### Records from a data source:
----------

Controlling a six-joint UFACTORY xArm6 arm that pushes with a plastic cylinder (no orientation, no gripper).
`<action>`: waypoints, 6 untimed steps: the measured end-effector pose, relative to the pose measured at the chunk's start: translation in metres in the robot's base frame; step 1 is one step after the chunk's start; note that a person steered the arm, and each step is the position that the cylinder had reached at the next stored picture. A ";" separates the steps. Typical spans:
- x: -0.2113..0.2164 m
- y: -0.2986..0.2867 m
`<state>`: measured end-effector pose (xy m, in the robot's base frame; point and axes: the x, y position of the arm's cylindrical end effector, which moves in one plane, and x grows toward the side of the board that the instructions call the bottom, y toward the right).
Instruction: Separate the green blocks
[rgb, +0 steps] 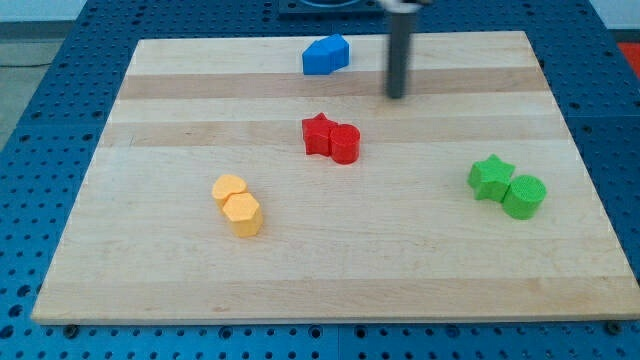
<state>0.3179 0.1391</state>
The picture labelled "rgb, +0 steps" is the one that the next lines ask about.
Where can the red cylinder block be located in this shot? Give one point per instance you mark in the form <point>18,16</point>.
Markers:
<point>345,143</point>

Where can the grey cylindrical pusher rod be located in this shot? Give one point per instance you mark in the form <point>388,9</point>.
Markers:
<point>399,43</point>

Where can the red star block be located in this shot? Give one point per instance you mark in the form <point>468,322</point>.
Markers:
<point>316,133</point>

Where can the green star block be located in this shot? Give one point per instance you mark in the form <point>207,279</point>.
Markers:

----------

### Problem details:
Write the "<point>399,43</point>" line and all later lines exactly. Stop at the end of the data.

### Solution:
<point>399,43</point>

Where can the red star block be located in this shot? Give one point per instance you mark in the form <point>468,322</point>.
Markers:
<point>316,133</point>

Where can the green star block be located in this shot? Give one point per instance you mark in the form <point>207,279</point>.
Markers:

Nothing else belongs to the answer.